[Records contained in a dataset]
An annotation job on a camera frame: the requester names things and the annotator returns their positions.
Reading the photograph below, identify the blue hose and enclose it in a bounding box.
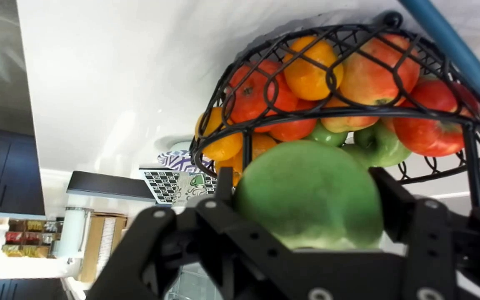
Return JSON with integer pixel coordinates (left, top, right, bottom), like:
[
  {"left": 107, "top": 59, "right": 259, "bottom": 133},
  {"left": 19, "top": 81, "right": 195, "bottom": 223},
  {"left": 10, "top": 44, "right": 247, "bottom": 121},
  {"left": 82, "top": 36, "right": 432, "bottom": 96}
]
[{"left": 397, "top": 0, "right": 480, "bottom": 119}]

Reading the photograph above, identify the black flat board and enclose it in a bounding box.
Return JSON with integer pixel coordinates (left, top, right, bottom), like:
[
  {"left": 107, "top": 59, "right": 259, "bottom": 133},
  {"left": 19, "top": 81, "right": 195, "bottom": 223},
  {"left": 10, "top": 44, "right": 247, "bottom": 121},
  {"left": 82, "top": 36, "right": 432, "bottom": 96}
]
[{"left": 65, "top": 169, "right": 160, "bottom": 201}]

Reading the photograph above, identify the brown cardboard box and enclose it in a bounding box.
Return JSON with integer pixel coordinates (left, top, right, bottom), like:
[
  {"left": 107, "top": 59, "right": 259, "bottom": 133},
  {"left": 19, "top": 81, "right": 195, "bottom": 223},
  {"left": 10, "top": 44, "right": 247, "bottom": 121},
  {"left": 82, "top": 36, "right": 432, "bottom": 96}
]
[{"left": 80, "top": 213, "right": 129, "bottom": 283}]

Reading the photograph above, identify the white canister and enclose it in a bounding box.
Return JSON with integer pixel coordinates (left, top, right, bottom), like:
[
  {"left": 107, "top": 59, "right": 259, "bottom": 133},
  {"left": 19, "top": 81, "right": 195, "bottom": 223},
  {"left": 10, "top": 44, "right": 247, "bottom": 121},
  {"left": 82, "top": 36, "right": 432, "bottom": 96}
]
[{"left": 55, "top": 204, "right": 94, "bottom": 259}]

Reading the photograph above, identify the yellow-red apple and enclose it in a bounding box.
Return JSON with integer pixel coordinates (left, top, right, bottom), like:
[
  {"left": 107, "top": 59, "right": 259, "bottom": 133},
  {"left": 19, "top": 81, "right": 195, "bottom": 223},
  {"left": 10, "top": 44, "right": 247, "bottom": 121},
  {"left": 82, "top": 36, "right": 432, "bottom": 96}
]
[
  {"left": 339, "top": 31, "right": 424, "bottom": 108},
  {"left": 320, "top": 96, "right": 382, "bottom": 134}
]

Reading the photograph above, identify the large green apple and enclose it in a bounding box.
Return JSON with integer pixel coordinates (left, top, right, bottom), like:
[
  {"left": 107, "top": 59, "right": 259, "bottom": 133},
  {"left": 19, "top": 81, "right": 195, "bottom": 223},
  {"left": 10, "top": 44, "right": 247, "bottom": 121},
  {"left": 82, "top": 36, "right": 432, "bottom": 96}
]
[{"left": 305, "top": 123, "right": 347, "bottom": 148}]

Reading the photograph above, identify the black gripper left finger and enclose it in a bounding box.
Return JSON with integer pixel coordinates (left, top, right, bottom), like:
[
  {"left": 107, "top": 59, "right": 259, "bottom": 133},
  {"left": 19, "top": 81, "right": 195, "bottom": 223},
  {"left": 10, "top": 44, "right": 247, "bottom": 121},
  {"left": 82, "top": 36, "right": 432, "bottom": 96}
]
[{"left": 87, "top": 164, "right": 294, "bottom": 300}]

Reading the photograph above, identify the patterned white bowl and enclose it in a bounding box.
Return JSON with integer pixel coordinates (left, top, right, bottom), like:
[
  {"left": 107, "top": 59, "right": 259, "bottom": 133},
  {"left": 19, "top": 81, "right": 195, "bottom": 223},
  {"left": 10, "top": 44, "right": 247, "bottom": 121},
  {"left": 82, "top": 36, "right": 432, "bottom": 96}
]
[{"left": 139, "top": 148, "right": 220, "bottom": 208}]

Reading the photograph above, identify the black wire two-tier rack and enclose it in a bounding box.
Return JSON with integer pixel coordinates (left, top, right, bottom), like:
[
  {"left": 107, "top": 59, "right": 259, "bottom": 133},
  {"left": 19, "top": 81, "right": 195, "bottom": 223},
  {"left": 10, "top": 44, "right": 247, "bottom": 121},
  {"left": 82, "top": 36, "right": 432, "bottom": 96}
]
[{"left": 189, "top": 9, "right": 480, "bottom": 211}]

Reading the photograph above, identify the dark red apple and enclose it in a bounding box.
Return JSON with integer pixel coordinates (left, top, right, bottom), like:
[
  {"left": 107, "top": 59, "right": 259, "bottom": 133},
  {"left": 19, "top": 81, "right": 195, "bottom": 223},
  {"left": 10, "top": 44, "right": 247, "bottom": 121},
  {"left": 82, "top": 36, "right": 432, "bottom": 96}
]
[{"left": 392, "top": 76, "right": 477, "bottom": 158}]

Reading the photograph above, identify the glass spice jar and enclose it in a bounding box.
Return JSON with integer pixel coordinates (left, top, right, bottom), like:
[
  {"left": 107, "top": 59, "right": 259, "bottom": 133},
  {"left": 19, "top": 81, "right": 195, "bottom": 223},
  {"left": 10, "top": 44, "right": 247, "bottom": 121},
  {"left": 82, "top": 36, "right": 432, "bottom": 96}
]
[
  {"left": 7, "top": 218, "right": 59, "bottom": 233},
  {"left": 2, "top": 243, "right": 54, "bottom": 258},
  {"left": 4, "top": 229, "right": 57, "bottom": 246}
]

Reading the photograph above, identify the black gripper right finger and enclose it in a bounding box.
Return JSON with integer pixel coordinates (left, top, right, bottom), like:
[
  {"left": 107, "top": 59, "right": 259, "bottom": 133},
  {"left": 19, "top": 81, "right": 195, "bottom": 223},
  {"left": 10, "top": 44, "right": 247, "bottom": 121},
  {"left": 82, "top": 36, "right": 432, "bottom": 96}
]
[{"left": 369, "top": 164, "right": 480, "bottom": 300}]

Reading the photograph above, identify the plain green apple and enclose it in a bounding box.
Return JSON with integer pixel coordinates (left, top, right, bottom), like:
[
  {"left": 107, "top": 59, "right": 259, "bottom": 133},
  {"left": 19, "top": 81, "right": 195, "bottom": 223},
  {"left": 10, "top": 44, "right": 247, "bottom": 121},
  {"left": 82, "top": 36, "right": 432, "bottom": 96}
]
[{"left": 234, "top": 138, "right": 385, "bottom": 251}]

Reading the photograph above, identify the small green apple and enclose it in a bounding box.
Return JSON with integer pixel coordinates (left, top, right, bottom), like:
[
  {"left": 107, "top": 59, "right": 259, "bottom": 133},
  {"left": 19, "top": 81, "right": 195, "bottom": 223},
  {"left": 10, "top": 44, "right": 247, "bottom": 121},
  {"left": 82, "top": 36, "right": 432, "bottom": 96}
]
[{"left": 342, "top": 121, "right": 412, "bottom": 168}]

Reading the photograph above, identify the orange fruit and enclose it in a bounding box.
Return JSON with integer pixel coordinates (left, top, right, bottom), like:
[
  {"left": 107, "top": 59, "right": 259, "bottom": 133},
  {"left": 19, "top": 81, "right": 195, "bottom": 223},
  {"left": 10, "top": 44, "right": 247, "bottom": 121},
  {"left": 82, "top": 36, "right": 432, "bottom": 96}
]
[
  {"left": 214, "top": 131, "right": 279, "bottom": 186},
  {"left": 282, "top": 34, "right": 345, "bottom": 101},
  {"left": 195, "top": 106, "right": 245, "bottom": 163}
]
---
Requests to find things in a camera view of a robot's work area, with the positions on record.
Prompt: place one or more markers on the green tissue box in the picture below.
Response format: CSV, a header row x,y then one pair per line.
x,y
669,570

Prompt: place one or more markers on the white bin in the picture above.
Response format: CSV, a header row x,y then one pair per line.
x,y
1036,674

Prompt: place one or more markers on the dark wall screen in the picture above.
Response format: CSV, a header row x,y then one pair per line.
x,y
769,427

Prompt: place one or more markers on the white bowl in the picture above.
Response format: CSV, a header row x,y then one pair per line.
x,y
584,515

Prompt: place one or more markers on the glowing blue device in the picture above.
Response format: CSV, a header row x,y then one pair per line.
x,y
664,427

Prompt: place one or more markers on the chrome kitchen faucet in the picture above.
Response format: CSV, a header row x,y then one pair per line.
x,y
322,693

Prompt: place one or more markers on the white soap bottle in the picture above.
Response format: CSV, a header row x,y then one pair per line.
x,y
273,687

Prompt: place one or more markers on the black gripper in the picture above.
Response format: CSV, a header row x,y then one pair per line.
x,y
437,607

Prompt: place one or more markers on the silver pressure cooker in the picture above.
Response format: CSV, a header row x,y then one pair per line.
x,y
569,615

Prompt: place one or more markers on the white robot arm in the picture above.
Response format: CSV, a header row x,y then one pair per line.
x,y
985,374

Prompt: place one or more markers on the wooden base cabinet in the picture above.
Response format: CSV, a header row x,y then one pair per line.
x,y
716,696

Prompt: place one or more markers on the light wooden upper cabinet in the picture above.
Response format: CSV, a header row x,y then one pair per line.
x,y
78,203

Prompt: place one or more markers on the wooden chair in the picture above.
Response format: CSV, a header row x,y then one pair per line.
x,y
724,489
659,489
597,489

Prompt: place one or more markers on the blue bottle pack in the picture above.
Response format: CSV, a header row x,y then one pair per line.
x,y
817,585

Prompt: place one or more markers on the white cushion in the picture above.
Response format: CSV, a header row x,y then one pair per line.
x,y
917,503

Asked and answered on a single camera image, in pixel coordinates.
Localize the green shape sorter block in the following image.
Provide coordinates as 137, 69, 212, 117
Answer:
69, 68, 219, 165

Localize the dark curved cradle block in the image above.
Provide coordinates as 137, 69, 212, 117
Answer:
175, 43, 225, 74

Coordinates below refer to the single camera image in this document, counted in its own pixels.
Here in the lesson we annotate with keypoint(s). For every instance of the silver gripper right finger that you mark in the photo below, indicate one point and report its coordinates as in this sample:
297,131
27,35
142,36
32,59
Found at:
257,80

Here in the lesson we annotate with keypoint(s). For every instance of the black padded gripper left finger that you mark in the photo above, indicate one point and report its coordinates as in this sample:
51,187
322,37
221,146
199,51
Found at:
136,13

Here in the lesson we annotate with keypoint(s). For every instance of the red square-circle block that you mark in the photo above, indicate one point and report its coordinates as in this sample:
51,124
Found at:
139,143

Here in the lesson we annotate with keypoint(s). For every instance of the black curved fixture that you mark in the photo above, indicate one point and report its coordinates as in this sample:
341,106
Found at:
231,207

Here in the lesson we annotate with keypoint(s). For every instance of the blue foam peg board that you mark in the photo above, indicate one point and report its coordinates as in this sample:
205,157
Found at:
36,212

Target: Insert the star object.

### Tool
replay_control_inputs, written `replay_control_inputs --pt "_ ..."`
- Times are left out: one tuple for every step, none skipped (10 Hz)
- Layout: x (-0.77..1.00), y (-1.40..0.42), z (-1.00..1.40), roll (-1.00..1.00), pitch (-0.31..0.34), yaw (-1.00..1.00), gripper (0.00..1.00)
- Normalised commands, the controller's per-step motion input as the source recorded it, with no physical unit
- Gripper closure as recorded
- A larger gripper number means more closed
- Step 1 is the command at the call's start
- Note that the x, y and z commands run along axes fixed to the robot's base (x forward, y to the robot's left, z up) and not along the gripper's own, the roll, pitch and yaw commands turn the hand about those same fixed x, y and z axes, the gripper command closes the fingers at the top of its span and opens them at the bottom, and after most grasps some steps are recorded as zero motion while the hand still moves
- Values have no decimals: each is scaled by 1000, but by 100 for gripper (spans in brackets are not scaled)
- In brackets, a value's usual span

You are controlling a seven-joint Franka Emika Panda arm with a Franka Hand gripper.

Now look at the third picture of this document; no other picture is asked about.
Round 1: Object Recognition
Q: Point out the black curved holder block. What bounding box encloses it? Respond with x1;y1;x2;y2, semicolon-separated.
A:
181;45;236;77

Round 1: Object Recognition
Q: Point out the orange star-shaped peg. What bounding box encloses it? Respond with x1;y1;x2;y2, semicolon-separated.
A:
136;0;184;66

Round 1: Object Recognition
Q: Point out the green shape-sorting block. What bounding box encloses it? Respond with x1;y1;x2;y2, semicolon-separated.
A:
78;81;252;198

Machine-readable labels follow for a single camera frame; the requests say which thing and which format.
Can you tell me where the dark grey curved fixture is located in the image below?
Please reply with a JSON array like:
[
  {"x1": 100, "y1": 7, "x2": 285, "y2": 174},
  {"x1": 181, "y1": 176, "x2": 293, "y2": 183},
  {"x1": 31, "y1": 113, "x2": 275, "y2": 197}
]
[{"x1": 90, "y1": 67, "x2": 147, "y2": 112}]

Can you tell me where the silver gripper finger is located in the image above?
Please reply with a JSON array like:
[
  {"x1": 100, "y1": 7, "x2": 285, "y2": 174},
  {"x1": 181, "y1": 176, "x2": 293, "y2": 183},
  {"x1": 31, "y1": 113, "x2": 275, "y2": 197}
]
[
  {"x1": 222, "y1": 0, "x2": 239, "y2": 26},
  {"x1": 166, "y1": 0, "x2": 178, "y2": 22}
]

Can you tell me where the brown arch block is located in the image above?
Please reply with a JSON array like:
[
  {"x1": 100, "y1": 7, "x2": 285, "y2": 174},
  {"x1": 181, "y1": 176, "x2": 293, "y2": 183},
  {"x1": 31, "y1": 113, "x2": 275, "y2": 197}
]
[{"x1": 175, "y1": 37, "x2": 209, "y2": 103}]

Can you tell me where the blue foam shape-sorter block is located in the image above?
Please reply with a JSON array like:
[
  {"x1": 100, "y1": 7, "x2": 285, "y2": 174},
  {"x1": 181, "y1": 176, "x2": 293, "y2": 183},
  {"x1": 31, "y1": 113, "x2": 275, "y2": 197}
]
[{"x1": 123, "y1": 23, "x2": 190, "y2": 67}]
==
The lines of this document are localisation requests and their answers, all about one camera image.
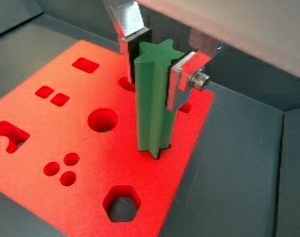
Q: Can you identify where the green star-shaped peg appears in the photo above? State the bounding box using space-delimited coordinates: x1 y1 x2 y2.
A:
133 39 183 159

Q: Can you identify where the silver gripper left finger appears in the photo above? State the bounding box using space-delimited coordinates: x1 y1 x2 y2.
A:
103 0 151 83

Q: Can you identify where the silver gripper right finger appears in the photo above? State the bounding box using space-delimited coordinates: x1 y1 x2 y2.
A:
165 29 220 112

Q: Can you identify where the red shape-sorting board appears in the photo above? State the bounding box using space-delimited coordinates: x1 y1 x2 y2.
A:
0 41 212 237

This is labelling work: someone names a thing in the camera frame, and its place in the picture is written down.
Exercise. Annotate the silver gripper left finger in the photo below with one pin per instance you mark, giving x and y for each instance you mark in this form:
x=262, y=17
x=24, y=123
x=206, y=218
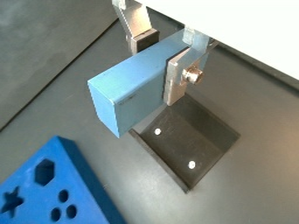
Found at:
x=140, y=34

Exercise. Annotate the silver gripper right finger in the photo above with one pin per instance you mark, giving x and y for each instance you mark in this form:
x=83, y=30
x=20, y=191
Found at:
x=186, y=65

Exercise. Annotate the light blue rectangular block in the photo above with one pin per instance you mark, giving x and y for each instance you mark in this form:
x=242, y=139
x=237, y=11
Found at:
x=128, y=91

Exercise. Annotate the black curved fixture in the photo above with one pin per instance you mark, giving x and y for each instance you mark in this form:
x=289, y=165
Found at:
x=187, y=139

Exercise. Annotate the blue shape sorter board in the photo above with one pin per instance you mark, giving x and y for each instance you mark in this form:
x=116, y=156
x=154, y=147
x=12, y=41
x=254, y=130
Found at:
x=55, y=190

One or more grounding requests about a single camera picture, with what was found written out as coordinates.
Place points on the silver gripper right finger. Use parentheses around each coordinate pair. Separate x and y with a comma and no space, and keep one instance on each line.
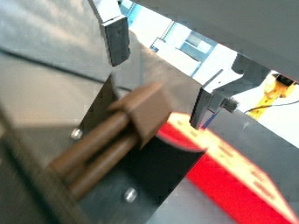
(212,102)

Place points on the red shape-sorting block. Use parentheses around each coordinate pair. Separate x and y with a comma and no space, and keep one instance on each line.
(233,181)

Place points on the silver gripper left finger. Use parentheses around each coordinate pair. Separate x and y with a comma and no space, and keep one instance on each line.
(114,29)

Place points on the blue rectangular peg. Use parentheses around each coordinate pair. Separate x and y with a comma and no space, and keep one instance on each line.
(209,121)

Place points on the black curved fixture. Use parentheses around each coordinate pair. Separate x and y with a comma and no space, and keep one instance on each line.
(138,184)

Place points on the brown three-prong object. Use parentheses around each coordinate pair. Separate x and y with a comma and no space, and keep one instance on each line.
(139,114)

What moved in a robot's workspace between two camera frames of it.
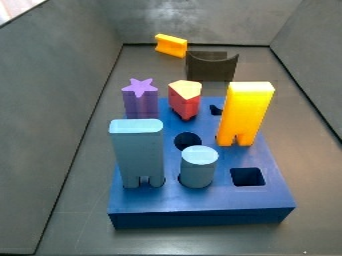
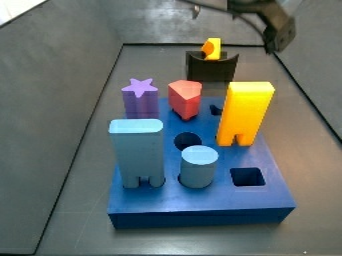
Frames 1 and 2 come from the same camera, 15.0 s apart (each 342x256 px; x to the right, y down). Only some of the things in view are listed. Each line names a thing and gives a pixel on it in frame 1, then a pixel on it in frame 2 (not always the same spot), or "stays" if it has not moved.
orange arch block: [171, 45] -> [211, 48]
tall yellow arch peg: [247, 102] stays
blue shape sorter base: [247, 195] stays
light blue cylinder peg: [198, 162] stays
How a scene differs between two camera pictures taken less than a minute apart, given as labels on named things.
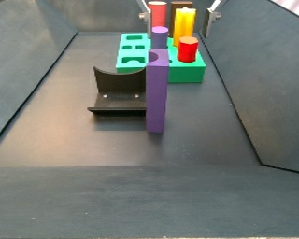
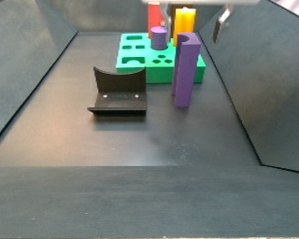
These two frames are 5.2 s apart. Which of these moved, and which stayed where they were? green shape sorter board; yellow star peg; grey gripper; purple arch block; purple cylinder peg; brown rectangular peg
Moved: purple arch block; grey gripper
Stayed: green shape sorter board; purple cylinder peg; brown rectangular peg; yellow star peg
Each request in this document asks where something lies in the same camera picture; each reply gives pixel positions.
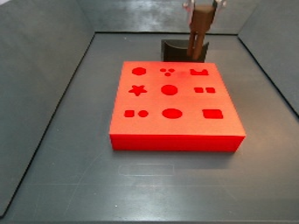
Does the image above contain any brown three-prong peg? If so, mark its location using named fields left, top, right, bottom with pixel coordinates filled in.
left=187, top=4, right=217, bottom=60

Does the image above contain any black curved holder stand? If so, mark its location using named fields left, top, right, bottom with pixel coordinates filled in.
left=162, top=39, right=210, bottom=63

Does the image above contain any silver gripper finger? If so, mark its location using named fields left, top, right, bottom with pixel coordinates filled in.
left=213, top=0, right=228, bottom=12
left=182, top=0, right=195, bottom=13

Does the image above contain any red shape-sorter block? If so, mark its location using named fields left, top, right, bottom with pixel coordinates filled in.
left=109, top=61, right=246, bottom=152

Work item => What is needed is the number of lines in the records that contain the string "labels", stated with nothing else.

Answer section => 2